Als jongen trok ik met mijn spaarcentjes naar de Antwerpse boekenbeurs om boeken over biologie te kopen. Zo las ik over het vogelbekdier, een primitief eierenleggend zoogdier zonder tanden en tepels dat nog sterk aan onze gemeenschappelijke reptielenvoorouder deed terugdenken. Het dier kwam enkel voor in Australië, toen even bereikbaar als de maan. Maar zie, 60 jaar later stond ik ademloos aan de oever van een modderige rivier, op enkele meter van een fouragerend vogelbekdier.
Primitief, las u? De vogelbek is uniek, volgepakt met receptoren die minieme drukveranderingen en elektrische spierpotentialen waarnemen om uit het tijdsverschil tussen activatie en beweging de locatie van hun prooi te bepalen. Die vogelbek is even primitief als onze hersenen, een bijzonder resultaat van natuurlijke evolutie.
Tot 250 jaar geleden leefde er een van geen Westerling gestoorde volkerenmoes in Australië, modern benoemd als de Eerste Volkeren. De oudste sporen van hun aanwezigheid dateren van 65.000 jaar geleden, wat hen tot het oudste volk op Aarde maakt. Contact met de buitenwereld was schaars, hun technologie was die van het laat stenentijdperk. Hun huidige staat van de volksgezondheid is slecht, op onze IQ testen scoren ze (waarschijnlijk) laag. Maar, zoals het vogelbekdier, past het gebruik van het woord 'primitief' niet.
Het is zeker zo dat hun laat stenentijdperk-leefwijze niet opgewassen was tegen de industriële Engels-Australische maatschappij. Maar de Eerste Volkeren bloeiden gedurende millennia in omgevingen waar een moderne Westerling zonder hulpmiddelen geen week overleeft. Als je intelligentie beschrijft als het verhogen van de overlevingskansen van jezelf en je nageslacht door een hoog probleemoplossend vermogen en een vermogen om natuurlijke hulpbronnen duurzaam te gebruiken, dan komen moderne mensen er eerder debiel uit.
In een van de wanden met rotskunst staan kinderhandjes, met oker ingesmeerd en tegen de wand gedrukt.

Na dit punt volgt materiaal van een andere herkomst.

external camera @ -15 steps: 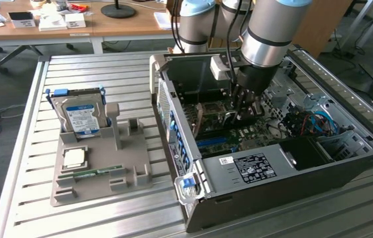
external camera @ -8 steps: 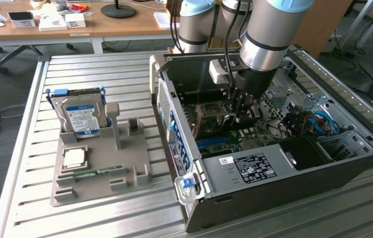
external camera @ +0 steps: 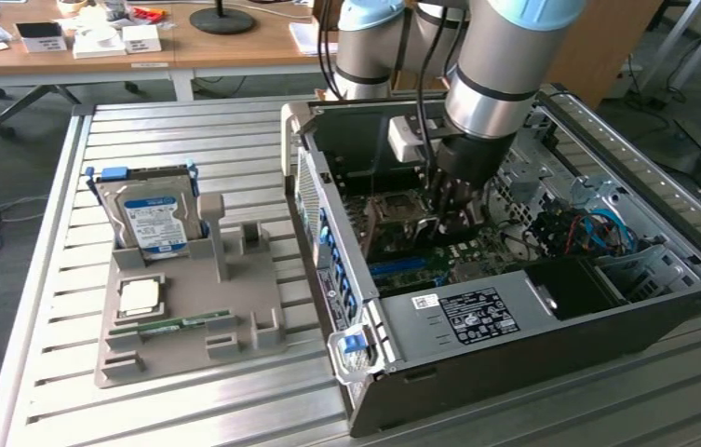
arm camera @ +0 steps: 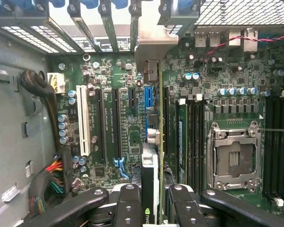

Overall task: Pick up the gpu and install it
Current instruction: 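Insert the gpu into the slot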

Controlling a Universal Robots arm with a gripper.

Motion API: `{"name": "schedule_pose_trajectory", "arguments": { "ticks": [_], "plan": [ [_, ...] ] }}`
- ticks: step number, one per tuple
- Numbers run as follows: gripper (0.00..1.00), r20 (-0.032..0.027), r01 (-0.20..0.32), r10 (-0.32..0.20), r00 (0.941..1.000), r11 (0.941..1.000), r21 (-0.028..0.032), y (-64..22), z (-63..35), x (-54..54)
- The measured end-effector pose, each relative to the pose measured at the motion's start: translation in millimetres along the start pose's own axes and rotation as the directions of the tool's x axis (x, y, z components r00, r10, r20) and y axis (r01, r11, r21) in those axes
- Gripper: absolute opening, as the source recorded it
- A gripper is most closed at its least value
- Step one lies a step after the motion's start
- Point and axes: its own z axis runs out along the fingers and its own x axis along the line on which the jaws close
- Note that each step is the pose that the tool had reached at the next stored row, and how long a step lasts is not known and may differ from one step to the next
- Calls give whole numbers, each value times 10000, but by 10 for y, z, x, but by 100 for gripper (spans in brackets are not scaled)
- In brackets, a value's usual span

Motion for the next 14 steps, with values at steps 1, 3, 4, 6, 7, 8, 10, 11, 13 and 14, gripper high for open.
{"name": "schedule_pose_trajectory", "arguments": {
  "ticks": [1,3,4,6,7,8,10,11,13,14],
  "plan": [
    [27,0,-2,2,10000,10000,1,5,9,1],
    [27,0,-2,2,10000,10000,1,14,21,2],
    [27,-1,-1,1,10000,10000,-1,20,22,4],
    [27,0,-1,1,10000,10000,0,29,24,11],
    [27,0,0,0,10000,10000,0,32,24,14],
    [27,1,-2,2,10000,10000,1,36,26,15],
    [27,-1,-2,2,10000,10000,0,47,29,21],
    [27,-1,-1,1,10000,10000,0,50,30,25],
    [27,1,-1,1,10000,10000,1,57,38,31],
    [27,1,-2,2,10000,10000,1,61,44,33]
  ]
}}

Ik denk dat ouders en kinderen dat gewoon leuk vonden: een herinnering aan mijn kleinkinderen, een paar 10.000 jaren geleden aangebracht. In de Australische kunstmusea springen de Eerste Volkeren er uit. Hun kunst is krachtig, dromerig, kleurrijk, expressief. Ze zijn overweldigend. Hoe vaak zegden we niet tegen elkaar: dit had Congolees kunnen zijn. De Congolese kunst is vaak even krachtig, divers en tijdloos.
In Tervuren, in het zielige Afrikamuseum, staat een beperkt staal uit de rijkste Centraal-Afrikaanse verzameling kunst ter wereld buiten Afrika op elkaar gestapeld in enige vitrines. Er mag een zaal zijn met de politieke geschiedenis van Congo, Rwanda en Burundi. Maar niets hindert ons om de kunstzin te vieren van de vele volkeren die Congo uitmaken, hun kracht, schoonheid, speelsheid, humor. Hun kunst vertelt het verhaal van de mens, van ons: allemaal anders, allemaal hetzelfde. Vervolgens kunnen we ons dan een potje gaan schamen over onze blanke superioriteitswaan, bij het nuttigen van een 'chocoladezoen" in het cafetaria.